El canto se interrumpe bruscamente. El hombre de tweed contiene el aliento para observar al bisturí acercándose poco a poco a la crisálida.

El bisturí se hunde en la crisálida y empieza a rajarla. El hombre de tweed ve que algo similar a la sangre mancha los dedos de las niñas.

Hay un espasmo, una vibración. La crisálida se abre como fruta prohibida. Algo brota, cauto. Pentimento orgánico, piensa el hombre de tweed.

Cubierta por una película grasienta, una mariposa color rubí emerge de la crisálida. El hombre de tweed ve un trozo de crepúsculo con alas.

La niña que sostiene la mariposa exhibe un gesto de misteriosa madurez. El hombre de tweed observa que la bruma se ha adensado en el jardín.

La mariposa sacude las alas y echa a volar, un incendio en miniatura que cruza el aire. El olfato del hombre de tweed capta un aroma carnal.

Las gemelas se incorporan. Con un movimiento que sobresalta al hombre de tweed, la niña del bisturí hunde el filo en el pecho de su hermana.

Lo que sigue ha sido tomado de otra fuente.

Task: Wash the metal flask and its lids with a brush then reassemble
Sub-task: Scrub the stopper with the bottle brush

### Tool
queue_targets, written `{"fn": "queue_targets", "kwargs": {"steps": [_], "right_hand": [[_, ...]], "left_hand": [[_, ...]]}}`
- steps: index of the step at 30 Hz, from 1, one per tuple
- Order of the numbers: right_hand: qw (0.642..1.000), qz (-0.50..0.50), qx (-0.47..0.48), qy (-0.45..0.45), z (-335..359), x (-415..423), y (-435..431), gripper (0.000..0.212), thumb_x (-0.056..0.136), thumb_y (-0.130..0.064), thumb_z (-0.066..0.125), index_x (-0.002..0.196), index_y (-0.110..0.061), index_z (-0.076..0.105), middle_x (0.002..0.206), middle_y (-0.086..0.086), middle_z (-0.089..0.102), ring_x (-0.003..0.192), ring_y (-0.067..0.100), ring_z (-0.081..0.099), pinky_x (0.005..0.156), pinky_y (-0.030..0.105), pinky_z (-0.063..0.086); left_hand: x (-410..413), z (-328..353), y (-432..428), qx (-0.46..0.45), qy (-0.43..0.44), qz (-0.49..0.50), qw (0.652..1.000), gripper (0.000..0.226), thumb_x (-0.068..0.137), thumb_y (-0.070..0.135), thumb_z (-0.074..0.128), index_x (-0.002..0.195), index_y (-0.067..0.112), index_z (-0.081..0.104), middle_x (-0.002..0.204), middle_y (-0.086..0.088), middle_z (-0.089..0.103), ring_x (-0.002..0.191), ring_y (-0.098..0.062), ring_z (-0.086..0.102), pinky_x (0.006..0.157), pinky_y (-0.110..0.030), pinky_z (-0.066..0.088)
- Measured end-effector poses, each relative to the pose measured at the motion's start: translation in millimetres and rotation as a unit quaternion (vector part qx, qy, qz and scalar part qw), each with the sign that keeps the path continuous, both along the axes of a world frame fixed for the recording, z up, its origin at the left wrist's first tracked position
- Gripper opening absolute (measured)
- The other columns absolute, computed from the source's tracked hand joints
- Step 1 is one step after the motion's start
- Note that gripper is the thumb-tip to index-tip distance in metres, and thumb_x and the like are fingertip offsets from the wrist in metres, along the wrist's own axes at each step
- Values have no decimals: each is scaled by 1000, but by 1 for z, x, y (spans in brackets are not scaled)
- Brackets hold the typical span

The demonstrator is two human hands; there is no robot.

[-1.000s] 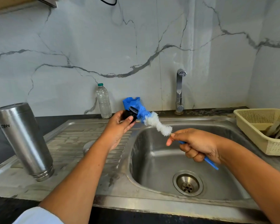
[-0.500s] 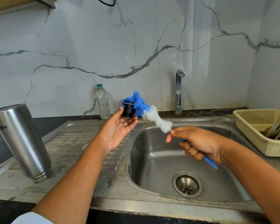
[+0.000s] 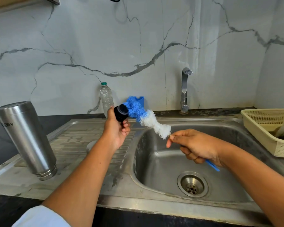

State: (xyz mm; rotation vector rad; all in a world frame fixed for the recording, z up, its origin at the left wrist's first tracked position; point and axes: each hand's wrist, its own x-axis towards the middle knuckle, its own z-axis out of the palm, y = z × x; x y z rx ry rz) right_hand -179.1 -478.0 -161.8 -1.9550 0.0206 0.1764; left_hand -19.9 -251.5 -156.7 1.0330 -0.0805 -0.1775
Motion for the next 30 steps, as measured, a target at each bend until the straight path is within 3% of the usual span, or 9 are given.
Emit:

El mediodía parece detener su eje de rotación. La niña del bisturí esboza una sonrisa quirúrgica. El hombre de tweed muerde una bugambilia.

La niña de la crisálida baja los ojos al filo sumergido en su pecho. Asiente. Retoma el canto que flota hasta los oídos del hombre de tweed.

Sin parar de sonreír, la niña del bisturí empieza a abrir a su hermana. La sangre, ve el hombre de tweed, es óleo denso en un lienzo blanco.

El hombre de tweed detecta un sabor orgánico en la bugambilia. En el jardín, tela y piel sisean al rasgarse. Un caracol repta por el césped.

Extática, la niña del bisturí concluye su trabajo. Su hermana deja de cantar, enrojecida. El hombre de tweed huele almizcle en el ambiente.

Hay un temblor en el cuerpo de la niña de la crisálida. El hombre de tweed distingue el inicio de un aleteo. Y luego, una explosión carmesí.

Decenas de mariposas sanguinolentas salen de la niña de la crisálida. Su cuerpo cae como disfraz vacío ante la mirada del hombre de tweed.